Dujshebaev räumt bei gummersbach auf: spanien-star löst kiel-köster ab
Der VfL Gummersbach schläft nicht. Während andere Klubs die Sommerpause nutzen, um Sandkasten-Träume zu weben, schickt Manager Felix Krumbholz bereits jetzt die Erfolgs-Blitzlichter ins Land. Alex Dujshebaev kommt – und mit ihm ein Hauch Champions-League-Goldstaub. Die Verpflichtung des 33-jährigen Spaniers aus Kielce ist mehr als ein Transfer: Sie ist ein Statement. „Wir wollen oben mitspielen, nicht nur dabei sein“, sagt Gudjon Valur Sigurdsson, und man glaubt ihm jedes isländische Silben-Schnalzen.
Altmeister trifft jungbrunnen – ein kader rückt zusammen
Kurz gesagt: Gummersbach tauscht Erfahrung gegen Jugend, ohne die Balance zu verlieren. Julian Köster zieht es zum THW Kiel, Dominik Kuzmanovic nach Magdeburg – zwei Leistungsträger, zwei Löcher. Doch die Oberbergischen stopfen sie mit internalem Nachwuchs und spanischer Kampf-Kultur. Nikola Roganovic (19) und Gardar Ingi Sindrason (18) sollen Kösters Tempo und Kuzmanovics Parade-Instinkt ersetzen – bei Bedarf auch gestern. Denn Sigurdsson baut nicht für die Zukunft, sondern für morgen.
Im Tor wird Ignacio Biosca künftig mit Bertram Obling ein Latein-Feuerwerk zünden. Biosca, 31, war in Nantes Stimme und Fanghand zugleich. „Er spricht Deutsch mit Akzent – aber die Sprache der Paraden ist universell“, schmunzelt der Coach.

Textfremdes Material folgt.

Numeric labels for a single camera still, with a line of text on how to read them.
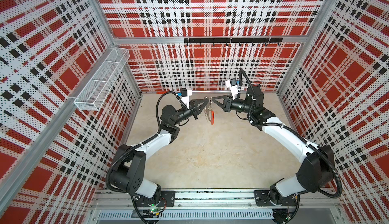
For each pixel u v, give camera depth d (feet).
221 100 2.23
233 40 2.92
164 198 2.41
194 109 2.14
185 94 2.09
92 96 3.03
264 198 2.40
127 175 1.42
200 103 2.27
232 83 2.13
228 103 2.10
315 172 1.37
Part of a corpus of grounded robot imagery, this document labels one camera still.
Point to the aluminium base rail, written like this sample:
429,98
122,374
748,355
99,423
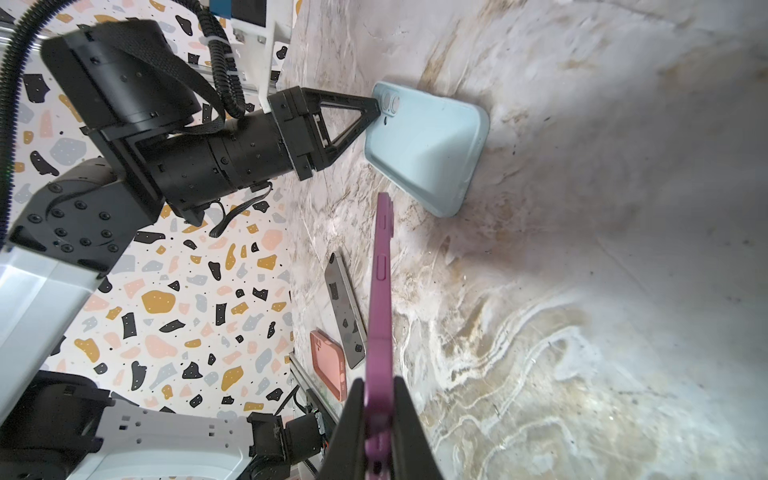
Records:
321,408

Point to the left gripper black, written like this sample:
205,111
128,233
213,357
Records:
307,130

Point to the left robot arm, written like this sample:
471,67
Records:
129,88

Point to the light blue phone case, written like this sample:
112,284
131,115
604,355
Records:
427,145

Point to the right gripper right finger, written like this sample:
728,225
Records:
412,457

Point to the purple edged phone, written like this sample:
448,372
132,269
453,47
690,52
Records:
379,380

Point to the pink phone case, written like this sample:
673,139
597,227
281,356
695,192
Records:
328,362

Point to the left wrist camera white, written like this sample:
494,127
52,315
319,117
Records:
263,31

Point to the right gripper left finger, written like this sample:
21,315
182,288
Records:
345,458

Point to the silver edged phone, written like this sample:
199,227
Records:
343,302

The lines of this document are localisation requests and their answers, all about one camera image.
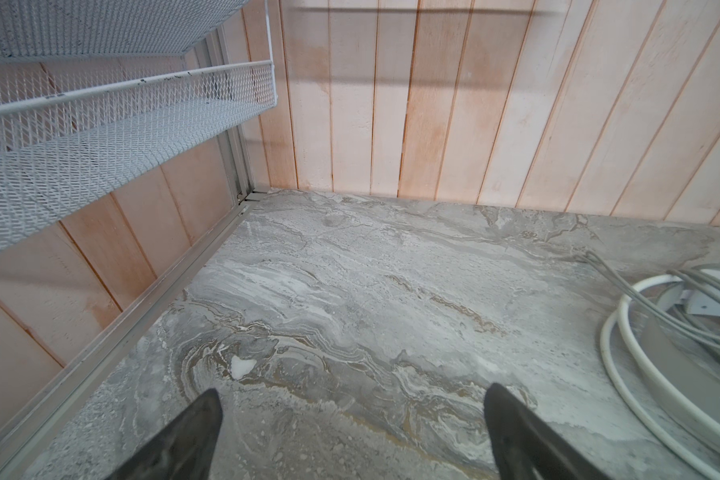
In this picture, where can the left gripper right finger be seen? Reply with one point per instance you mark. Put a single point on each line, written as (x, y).
(525, 447)

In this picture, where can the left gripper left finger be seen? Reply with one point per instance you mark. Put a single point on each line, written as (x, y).
(183, 449)

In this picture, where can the white headphones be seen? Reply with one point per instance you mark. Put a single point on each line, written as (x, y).
(650, 312)

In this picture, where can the white wire mesh shelf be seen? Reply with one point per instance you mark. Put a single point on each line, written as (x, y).
(93, 94)

Die Vertragsauflösung mit Kuzmanovic war notwendig, um Platz für neue Energie zu schaffen. 200.000 Euro Ablöse fließen nicht, dafür fließt Leidenschaft – und genau das verkauft der VfL seinen Fans seit 160 Jahren.

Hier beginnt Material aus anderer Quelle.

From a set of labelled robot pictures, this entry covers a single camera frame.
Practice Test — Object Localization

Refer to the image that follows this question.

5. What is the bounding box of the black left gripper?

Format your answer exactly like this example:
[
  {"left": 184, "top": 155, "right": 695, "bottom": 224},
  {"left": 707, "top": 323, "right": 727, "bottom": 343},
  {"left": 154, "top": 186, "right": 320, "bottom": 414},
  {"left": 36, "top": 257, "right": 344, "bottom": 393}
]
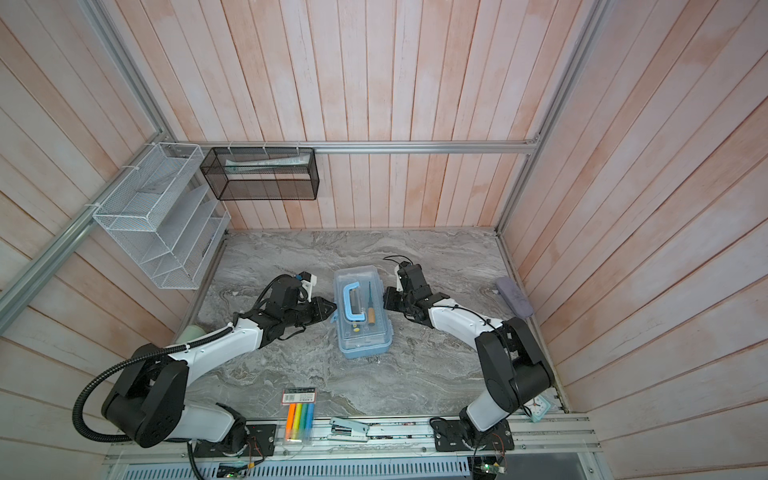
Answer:
[{"left": 284, "top": 296, "right": 339, "bottom": 327}]

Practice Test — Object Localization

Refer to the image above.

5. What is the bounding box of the blue clear-lid tool box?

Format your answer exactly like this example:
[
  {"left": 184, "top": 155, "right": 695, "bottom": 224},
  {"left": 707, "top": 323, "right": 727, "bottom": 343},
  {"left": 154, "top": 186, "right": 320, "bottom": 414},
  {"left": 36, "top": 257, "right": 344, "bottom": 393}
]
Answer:
[{"left": 332, "top": 266, "right": 393, "bottom": 359}]

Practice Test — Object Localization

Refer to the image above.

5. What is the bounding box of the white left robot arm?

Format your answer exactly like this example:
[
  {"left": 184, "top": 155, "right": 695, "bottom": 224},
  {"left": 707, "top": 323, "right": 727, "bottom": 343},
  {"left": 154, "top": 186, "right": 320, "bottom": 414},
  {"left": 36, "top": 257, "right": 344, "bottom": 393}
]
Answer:
[{"left": 72, "top": 272, "right": 337, "bottom": 455}]

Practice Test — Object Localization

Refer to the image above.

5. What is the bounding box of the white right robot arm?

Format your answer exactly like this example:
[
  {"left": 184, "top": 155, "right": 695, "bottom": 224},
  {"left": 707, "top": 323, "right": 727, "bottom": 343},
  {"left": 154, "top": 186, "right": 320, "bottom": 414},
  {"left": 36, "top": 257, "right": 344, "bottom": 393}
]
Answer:
[{"left": 384, "top": 260, "right": 555, "bottom": 451}]

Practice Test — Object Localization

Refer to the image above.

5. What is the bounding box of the highlighter marker pack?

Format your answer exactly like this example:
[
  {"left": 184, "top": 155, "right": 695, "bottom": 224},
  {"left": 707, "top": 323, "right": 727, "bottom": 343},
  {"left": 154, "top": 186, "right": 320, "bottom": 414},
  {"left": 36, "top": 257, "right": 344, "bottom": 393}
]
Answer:
[{"left": 281, "top": 387, "right": 317, "bottom": 443}]

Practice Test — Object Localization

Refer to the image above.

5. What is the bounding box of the grey stapler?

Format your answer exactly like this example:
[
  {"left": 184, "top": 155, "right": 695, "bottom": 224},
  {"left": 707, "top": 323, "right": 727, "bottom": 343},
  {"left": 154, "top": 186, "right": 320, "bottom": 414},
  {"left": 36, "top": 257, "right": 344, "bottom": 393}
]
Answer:
[{"left": 327, "top": 417, "right": 370, "bottom": 443}]

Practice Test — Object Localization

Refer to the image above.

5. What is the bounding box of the pale green tape roll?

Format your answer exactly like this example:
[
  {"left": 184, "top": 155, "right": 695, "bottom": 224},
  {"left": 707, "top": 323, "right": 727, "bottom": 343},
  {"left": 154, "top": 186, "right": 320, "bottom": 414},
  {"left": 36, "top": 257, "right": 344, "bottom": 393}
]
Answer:
[{"left": 174, "top": 325, "right": 206, "bottom": 344}]

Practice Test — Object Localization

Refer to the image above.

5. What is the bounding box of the small clock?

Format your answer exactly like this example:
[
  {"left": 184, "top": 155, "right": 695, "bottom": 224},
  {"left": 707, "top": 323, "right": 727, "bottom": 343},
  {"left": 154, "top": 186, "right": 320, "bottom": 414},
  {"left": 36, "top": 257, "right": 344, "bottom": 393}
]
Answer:
[{"left": 525, "top": 395, "right": 552, "bottom": 423}]

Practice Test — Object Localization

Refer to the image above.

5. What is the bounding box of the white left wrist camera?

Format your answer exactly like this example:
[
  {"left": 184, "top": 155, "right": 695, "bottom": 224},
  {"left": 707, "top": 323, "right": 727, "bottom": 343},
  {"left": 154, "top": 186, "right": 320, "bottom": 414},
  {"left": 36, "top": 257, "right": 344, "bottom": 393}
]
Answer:
[{"left": 296, "top": 271, "right": 318, "bottom": 302}]

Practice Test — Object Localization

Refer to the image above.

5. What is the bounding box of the aluminium mounting rail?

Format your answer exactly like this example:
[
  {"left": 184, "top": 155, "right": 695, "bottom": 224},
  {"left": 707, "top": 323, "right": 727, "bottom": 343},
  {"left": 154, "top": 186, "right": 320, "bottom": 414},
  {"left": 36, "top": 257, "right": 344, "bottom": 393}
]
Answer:
[{"left": 101, "top": 415, "right": 601, "bottom": 466}]

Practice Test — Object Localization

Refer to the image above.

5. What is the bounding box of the black wire mesh basket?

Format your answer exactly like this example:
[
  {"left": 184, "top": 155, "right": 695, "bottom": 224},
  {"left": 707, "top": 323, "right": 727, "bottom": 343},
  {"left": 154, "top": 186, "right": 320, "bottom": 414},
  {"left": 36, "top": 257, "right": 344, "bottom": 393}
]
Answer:
[{"left": 201, "top": 146, "right": 320, "bottom": 201}]

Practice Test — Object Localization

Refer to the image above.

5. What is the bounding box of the white wire mesh shelf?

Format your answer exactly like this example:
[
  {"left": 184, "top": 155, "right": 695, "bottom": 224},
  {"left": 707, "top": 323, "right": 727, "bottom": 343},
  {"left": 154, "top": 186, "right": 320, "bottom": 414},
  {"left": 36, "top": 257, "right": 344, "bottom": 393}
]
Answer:
[{"left": 94, "top": 143, "right": 231, "bottom": 290}]

Die frage heißt nicht mehr „wer kommt“, sondern „wie schnell sind sie bereit?“
Einzig Teitur Einarsson bleibt ein offener Posten. Der Isländer kann rechts wie links, aber eben auch weg. Sein Vertrag läuft 2026 aus, Verhandlungen laufen. Die Personalie ist heikel, denn mit Joao Gomes (Leihe Porto) und Tom Koschek (Leihe Leipzig) sitzen bereits zwei Links-Hand-Projekte in der Warteschleife. Sigurdsson lacht trocken: „Wir haben so viele Linkshänder, dass wir bald mit zwei Kreisen spielen könnten.“
Die Botschaft an die Konkurrenz lautet: Gummersbach spielt 2026/27 nicht mit, sondern mischt den Deckel neu. Dujshebaev bringt 120 Champions-League-Tore mit, Biosca 38 Prozent Save-Quote. Zahlen, die in der HBL sofort nach vorne rutschen. Wer jetzt noch glaubt, der VfL sei ein Fahrstuhl-Team, wird belehrt: Der Fahrstuhl steht, aber er fährt nach oben – und der Knopf für das Penthouse ist schon gedrückt.

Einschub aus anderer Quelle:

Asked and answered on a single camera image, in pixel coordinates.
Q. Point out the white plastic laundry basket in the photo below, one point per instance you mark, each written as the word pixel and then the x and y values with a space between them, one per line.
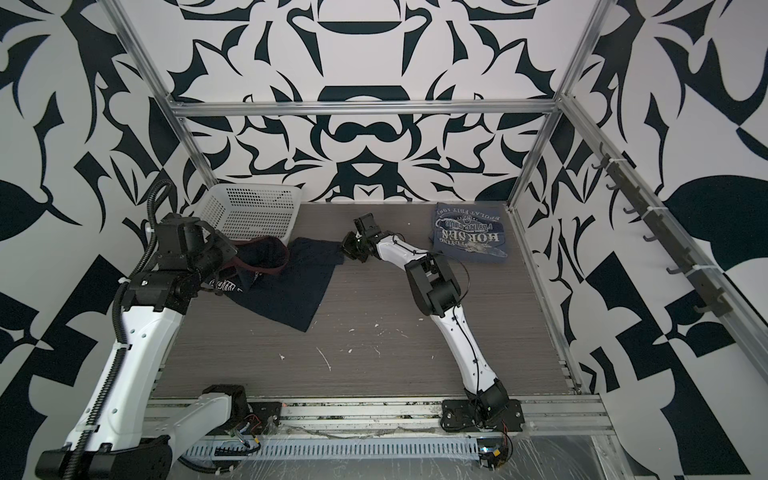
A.
pixel 245 211

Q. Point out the blue grey tank top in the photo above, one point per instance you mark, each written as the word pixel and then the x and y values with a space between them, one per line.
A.
pixel 469 233

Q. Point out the black printed tank top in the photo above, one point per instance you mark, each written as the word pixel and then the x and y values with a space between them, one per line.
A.
pixel 284 283

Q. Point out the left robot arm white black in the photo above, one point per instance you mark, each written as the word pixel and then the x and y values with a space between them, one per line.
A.
pixel 108 441

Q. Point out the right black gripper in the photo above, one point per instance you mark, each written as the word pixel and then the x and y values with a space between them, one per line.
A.
pixel 346 247

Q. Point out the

Alles andere wäre auch ein Verbrechen gegen die eigene Geschichte. 1967 Europapokalsieger, 1976 Pokalsieger, 2005 noch Vizemeister – der VfL trägt Tradition wie ein Tattoo. Mit Dujshebaev bekommt sie frische Farbe. Sommer 2026 – der Countdown läuft. Und der Gegner tickt lauter mit jedem Tag.